I know. I also expected performance to be worse than it showed here.
I was rather surprised the code did this well.
I actually tried to put a lot of thought into these lower level,
performance critical sections of the system. I'm glad its paid off.
For example, I'm glad we did RevWalk/ObjectWalk/TreeWalk a few years
ago when we did those. They are a key part of why we can pack with
reasonable performance today. :-)
Unfortunately its still taking a long time to convert people away from
Commit and Tree. *sigh*
I wouldn't say that we are done tuning the code here, but its already
fairly optimized. It may be hard to beat what we are doing. Most of
the algorithms are the best available given the inputs we have on
hand. I did hope for the linux-2.6 test to be closer to the C one
though, given how we did with the jgit.git and git.git tests.
> How about memory usage? It is in my experience the area
> where Java suffers most compares to C. Raw performance can usually
> be achieved, but at the cost of memory usage, which may affect how
> well this works when we pack from within Eclipse.
Yea, I know. Memory usage should actually rival the C implementation.
I didn't look at the JVM heap usage while its running, but I know what
the code does, and how big the data structures involved are. I play a
lot of games to share fields within the ObjectToPack instance during
packing. As an example, the CRC field actually is used in three
different ways as the packing progresses through various phases:
initially its the size of the object in an existing pack file, then
its the size of the object fully inflated, and then finally its the
CRC in the output pack. I do the same thing with the path hash code
field. I know the C implementation actually uses different fields for
this in the struct, but they also use a single giant malloc block,
while we have to pay JVM object header overheads. By recycling the
fields we are able to "buy back" that header cost.
I do the same thing with booleans, we store them as bits in a single
larger int field. I think that combines what would normally be like
20 bytes of memory into only 4 in JGit.
I think we pay more per window slot than the C implementation does,
but its a tiny fixed constant per slot. We allocate one object per
window slot, and each one has 3 fields. So on a Sun HotSpot JVM where
we pay 8 bytes per object header, each window slot costs us around say
40 bytes (assuming references are 64 bits). A window size of 5000
would require around 195 KiB, which isn't bad. The real memory usage
is the indexes.
The block indexes that we need to encode deltas actually took a lot of
thought on my part. We use a single int and another long to
encode the entire block index, so that the overhead is the smallest
amount possible. Its actually harking back to C where you have to
manage everything yourself. :-) Fortunately this means we need
exactly 12 bytes of memory to index each 16 byte block of a file, no
matter what the JVM is. I think the bigger challenge is just getting
the contiguous memory allocations for the arrays from the JVM.

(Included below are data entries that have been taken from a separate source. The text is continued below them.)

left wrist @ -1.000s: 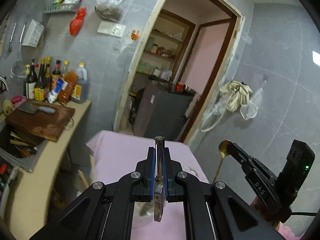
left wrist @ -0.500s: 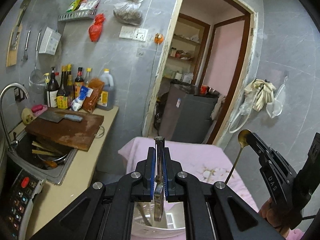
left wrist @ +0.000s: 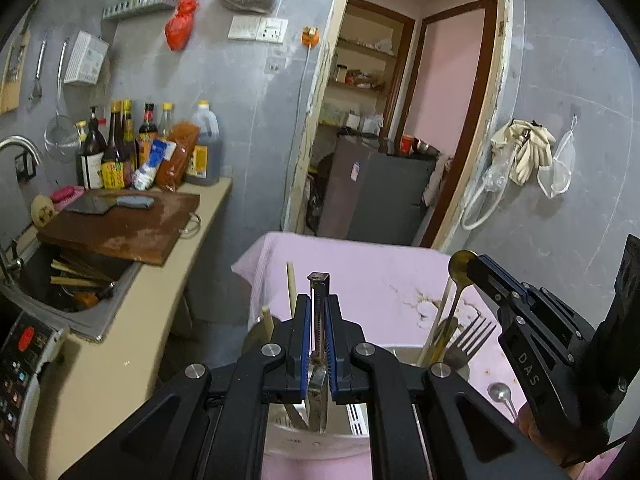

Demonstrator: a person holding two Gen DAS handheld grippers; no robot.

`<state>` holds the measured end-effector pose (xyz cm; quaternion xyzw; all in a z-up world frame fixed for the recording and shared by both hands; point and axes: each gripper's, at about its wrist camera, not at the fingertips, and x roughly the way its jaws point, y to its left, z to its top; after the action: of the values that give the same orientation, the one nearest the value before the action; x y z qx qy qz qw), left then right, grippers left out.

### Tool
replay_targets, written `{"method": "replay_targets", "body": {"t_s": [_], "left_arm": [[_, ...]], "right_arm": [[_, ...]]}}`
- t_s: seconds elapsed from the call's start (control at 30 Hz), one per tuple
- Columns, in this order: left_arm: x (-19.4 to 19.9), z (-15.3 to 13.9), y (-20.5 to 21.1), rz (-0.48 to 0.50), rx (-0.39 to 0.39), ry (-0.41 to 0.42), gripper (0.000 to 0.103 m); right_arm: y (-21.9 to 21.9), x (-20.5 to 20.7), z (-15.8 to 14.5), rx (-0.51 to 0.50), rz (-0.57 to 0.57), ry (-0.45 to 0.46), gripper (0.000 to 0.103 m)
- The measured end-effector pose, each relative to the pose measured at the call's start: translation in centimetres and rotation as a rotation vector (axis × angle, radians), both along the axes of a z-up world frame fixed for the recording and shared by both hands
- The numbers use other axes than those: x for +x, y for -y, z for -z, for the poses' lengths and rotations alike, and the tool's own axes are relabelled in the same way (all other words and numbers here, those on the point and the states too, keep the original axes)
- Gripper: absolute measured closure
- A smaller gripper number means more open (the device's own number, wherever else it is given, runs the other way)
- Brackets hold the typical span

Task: Organize utensils
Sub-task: 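Lift and carry the knife and gold spoon over the caddy, then open both tools to drop the knife and spoon into the caddy, then move right tool to the long steel spoon while left tool approaches a chopstick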

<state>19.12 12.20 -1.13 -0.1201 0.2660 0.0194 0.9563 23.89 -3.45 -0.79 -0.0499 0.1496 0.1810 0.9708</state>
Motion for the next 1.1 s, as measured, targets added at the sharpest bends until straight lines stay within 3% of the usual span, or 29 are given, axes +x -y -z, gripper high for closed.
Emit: {"method": "replay_targets", "body": {"t_s": [0.3, 0.4, 0.57, 0.6, 0.73, 0.93, 1.1], "left_arm": [[-0.4, 0.5, -0.6, 0.022, -0.069, -0.042, 0.094], [-0.6, 0.2, -0.5, 0.023, -0.082, -0.038, 0.086], [-1.1, -0.4, -0.1, 0.005, -0.097, -0.016, 0.070], [-1.2, -0.5, 0.0, 0.001, -0.099, -0.012, 0.064], [-2.1, -1.3, 1.0, -0.028, -0.101, 0.031, 0.038], [-3.5, -2.0, 3.7, -0.090, -0.049, 0.104, 0.009], [-4.8, -1.8, 6.6, -0.155, 0.010, 0.156, 0.005]], "right_arm": [[1.5, -0.6, 0.1, 0.041, -0.030, -0.047, 0.098], [2.1, -0.7, -0.3, 0.066, -0.036, -0.051, 0.093], [3.8, -1.0, -1.5, 0.124, -0.014, -0.025, 0.066], [4.4, -1.2, -1.8, 0.132, -0.006, -0.017, 0.065], [6.5, -1.9, -2.8, 0.153, 0.022, 0.013, 0.045], [10.0, -3.2, -3.7, 0.181, 0.070, 0.047, 0.022], [13.5, -4.3, -3.3, 0.184, 0.104, 0.048, 0.011]]}}
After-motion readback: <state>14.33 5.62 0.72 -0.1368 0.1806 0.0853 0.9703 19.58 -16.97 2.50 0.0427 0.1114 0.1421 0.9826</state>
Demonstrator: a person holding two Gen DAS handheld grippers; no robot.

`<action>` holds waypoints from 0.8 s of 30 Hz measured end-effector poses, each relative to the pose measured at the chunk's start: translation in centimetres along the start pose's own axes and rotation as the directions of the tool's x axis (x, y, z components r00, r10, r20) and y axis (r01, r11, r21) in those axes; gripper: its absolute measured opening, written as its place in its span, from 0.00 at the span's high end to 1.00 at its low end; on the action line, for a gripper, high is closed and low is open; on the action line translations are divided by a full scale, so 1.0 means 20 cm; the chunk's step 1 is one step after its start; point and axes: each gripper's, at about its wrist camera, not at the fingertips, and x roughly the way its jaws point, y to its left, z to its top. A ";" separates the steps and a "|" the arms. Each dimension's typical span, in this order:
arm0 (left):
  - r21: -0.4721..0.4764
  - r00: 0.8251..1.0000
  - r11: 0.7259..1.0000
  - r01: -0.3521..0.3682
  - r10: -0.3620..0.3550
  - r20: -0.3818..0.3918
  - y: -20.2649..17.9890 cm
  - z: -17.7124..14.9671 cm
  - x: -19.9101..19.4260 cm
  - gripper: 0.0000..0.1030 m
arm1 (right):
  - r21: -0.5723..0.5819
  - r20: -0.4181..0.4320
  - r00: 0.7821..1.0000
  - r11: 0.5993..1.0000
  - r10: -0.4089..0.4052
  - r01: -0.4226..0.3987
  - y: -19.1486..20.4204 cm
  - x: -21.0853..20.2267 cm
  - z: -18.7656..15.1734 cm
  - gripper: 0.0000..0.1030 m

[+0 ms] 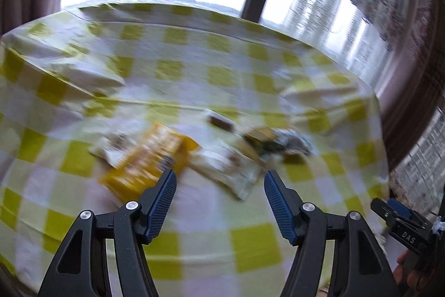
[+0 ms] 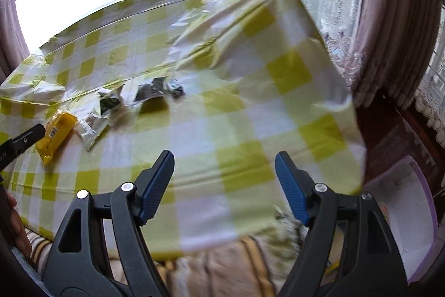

If we cap the window memory with the pack.windowMemory parameter, and
we set the pack.bigFileThreshold to a reasonable setting, we should be
able to pack even inside of an IDE. Those parameters will limit how
much memory the PackWriter can consume, at the cost of producing a
less optimal pack. Packing is inherently memory intensive and I can't
do much about that, other than to rewrite the entire algorithm to be
disk based, which would make it take a _lot_ longer.